A ranger would enforce his will with a shooting iron if a crew became unruly or panicked at an approaching wall of flames, as did “Big Ed” Pulaski, during the Great Fire of 1910, which burned three million acres and killed at least 87 people.
The 42-year-old former prospector knew Idaho’s Bitterroot Mountains like the back of his hand. On August 19, Pulaski and another ranger were overseeing around 200 men fighting fires outside of Wallace. When hurricane-force winds struck, the smaller fires joined and turned into a raging inferno, trapping Pulaski and 42 men.
The ranger herded his panicked firefighters through the flames to a mine shaft. He ordered them to lay face down, where the air was cooler. Then he stationed himself at the entrance, fanning the flames away with a wet burlap sack.
When smoke filled the shaft, one man decided he’d take his chances outside. Pulaski drew his .44 revolver. “The next man who tries to leave the tunnel, I will shoot,” he proclaimed. He knew the tunnel was their only chance for survival.
Nobody else attempted escape, but the smoke and heat became so intense, everyone passed out from a lack of oxygen. When the fire died down and the men regained consciousness, they found Pulaski in a crumpled heap.
“The boss is dead,” one man said grimly.
“Like hell he is,” said Pulaski, as he struggled to his feet.
His hands, eyes and lungs seared, Pulaski was hospitalized, but recovered and returned to work. Hailed as a hero for saving his men, he is still known by wildland firefighters. The combination axe-mattock he created in his blacksmith shop a year after the fire is widely used and is called the Pulaski.
End of an Era
The cowboy rangers who rode the Old West’s forests lasted into the 1920s. Then telephones connected ranger stations and fire lookouts, wireless radios conveyed messages in the wild, fire roads crisscrossed the forests, cars and trucks replaced horses and wagons, and airplanes patrolled woods and range.
Instead of the Use Book, rangers had to consult a bookshelf full of policies. They grumbled about doing paperwork behind a desk instead of working outside. The jack-of-all-trades rangers saw their duties reduced, as job specialization became common.
In less than two decades, the time had passed for rangers with strong backs and steel wills. A Forest Service supervisor some 70 years ago best summed up these cowboy rangers: “They endured physical discomfort and hardships as a matter of course. Too often they had to face injustice and to battle discouragement, but they were never quitters.”
While the days of the cowboy rangers are long gone, you can still get a taste of the old times at the Forest Service’s Ninemile Wildlands Training Center on the Lolo National Forest.
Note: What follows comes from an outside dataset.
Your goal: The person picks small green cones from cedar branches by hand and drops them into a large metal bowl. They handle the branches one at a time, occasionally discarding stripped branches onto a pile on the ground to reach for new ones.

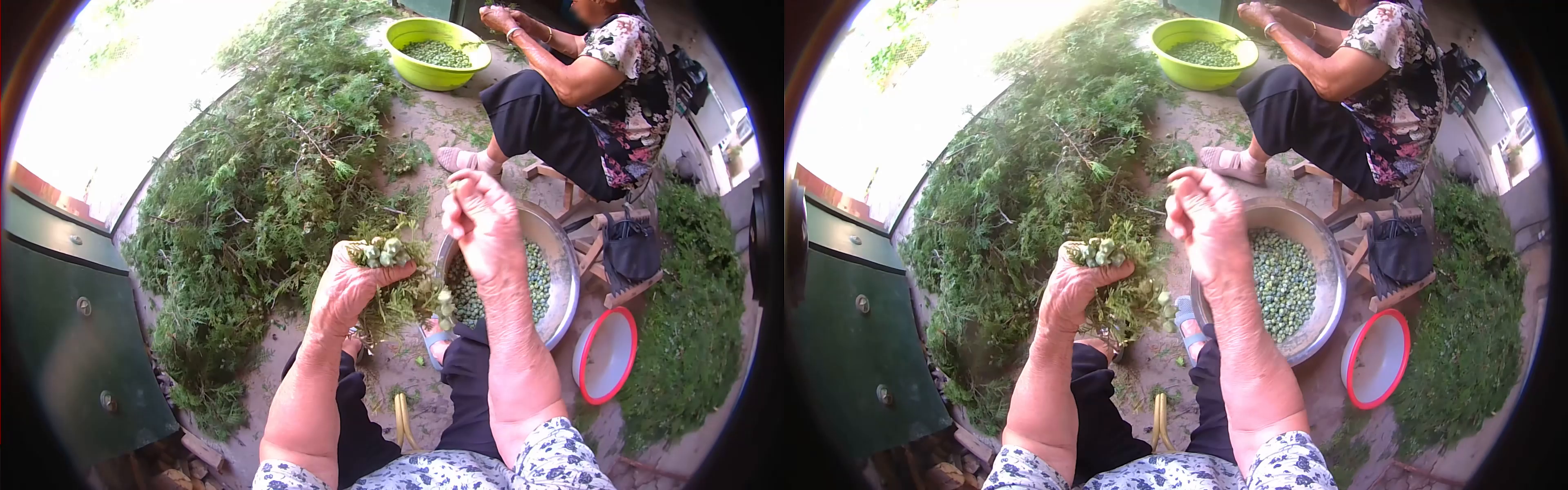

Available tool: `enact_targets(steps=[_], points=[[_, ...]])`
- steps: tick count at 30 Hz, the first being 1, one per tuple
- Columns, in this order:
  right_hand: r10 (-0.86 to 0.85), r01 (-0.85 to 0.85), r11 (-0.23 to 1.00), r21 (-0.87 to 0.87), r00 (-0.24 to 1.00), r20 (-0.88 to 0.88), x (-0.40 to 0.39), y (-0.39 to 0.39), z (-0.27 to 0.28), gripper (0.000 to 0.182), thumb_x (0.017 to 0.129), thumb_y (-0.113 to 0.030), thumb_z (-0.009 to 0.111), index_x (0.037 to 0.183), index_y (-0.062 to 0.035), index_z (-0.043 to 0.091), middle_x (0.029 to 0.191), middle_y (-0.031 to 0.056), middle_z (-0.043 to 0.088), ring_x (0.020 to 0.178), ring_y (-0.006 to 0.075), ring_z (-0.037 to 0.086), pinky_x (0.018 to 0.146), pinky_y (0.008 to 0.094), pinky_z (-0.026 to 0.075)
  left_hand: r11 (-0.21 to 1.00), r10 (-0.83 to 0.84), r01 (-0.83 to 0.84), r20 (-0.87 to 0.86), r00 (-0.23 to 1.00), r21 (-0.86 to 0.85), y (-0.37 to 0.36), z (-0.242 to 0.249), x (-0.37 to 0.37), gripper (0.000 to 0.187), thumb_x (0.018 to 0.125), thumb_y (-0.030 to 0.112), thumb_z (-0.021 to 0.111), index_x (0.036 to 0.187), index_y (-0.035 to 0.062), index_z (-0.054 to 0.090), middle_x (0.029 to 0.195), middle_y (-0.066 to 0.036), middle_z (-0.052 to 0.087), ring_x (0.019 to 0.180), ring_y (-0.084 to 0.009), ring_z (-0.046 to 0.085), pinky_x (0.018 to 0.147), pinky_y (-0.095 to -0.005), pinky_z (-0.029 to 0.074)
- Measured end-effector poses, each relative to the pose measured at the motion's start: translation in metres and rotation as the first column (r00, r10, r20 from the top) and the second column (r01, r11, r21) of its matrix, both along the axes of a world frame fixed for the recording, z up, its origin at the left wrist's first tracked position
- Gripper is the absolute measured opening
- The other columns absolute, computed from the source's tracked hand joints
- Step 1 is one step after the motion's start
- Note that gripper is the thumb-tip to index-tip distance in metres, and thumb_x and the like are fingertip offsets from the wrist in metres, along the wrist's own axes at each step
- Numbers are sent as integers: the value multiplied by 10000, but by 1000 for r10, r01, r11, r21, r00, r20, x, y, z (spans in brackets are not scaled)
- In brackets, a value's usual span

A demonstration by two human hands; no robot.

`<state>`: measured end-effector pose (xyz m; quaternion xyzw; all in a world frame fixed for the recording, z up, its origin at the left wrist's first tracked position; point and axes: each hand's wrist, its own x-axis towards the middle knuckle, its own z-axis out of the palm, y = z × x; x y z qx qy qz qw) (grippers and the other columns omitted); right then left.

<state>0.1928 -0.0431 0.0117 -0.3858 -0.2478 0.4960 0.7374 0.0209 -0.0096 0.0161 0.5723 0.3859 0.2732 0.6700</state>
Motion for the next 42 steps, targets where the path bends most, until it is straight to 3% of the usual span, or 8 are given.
enact_targets(steps=[7, 13, 18, 21, 23, 31, 34, 42], points=[[231, -219, 973, 78, 952, -200, 0, -9, 9, 136, 893, -95, 554, 1001, -14, 567, 878, 58, 588, 690, 86, 565, 550, 193, 445, 992, 120, -119, 17, 993, -45, 4, -2, 3, 199, 731, 98, 734, 893, 9, 659, 787, -9, 661, 678, -87, 546, 657, -269, 453], [116, -177, 984, 5, 667, 736, -20, -5, 6, 153, 777, -46, 667, 926, -13, 676, 810, 30, 579, 713, 110, 547, 645, 230, 442, 996, 55, -50, 70, 996, -80, 6, -10, 2, 167, 759, 98, 712, 893, 14, 657, 775, 13, 651, 691, -60, 532, 647, -261, 450], [137, -122, 989, -81, 582, 802, -25, -4, 8, 172, 770, -62, 675, 937, -21, 672, 802, 47, 580, 766, 135, 564, 699, 249, 448, 999, -29, 29, 1, 1000, 28, 8, -16, 1, 174, 765, 97, 709, 906, 9, 657, 781, 10, 655, 696, -54, 528, 656, -261, 449], [177, -76, 981, -179, 734, 656, -23, -5, 4, 111, 834, -94, 626, 897, -6, 651, 795, 41, 580, 716, 119, 559, 602, 237, 445, 996, -18, 21, 35, 999, -87, 6, -10, 1, 185, 756, 91, 713, 912, 6, 660, 791, 2, 660, 695, -58, 528, 661, -263, 450], [276, -299, 954, -30, 912, -304, -9, -3, -9, 142, 896, -138, 559, 888, -4, 605, 804, 47, 579, 661, 108, 540, 491, 217, 407, 994, 3, 11, 129, 992, -112, 6, -8, 0, 194, 750, 85, 712, 917, 1, 660, 800, -7, 664, 692, -69, 531, 670, -267, 450], [364, -353, 931, 93, 881, -303, -10, -5, 3, 135, 858, -110, 611, 938, -3, 592, 863, 59, 592, 652, 111, 546, 513, 207, 421, 921, 287, -273, 11, 958, -278, 8, -11, -1, 375, 694, 147, 777, 986, 9, 589, 867, -54, 633, 775, -139, 574, 698, -285, 452], [142, -154, 987, -40, 735, 663, -23, -6, 7, 185, 744, -47, 698, 927, -18, 682, 863, 24, 610, 753, 133, 549, 689, 230, 439, 961, 203, -188, 56, 978, -200, 11, -21, -5, 376, 695, 174, 779, 975, 8, 590, 882, -56, 627, 774, -148, 575, 718, -295, 449], [124, -106, 992, -74, 616, 778, -29, -3, 3, 148, 756, -37, 675, 903, -24, 663, 803, 33, 598, 765, 131, 555, 713, 265, 450, 993, 74, -69, 58, 996, -97, 8, -8, -2, 224, 750, 141, 723, 913, 7, 649, 783, -20, 648, 701, -96, 557, 670, -277, 446]])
Located outside Huson, Montana, the center features the Remount Depot, a facility built in the 1930s for pack stock breeding and training. The depot is a working ranch that, each summer, provides training to agency personnel and the general public on traditional ranger skills, such as packing, horsemanship, dutch oven cooking and tree cutting.
A former U.S. Forest Service firefighter, Joel McNamara has written magazine articles as well as technical books, including Geocaching for Dummies. He has a bachelor’s degree in anthropology and specializes in American West historical archaeology.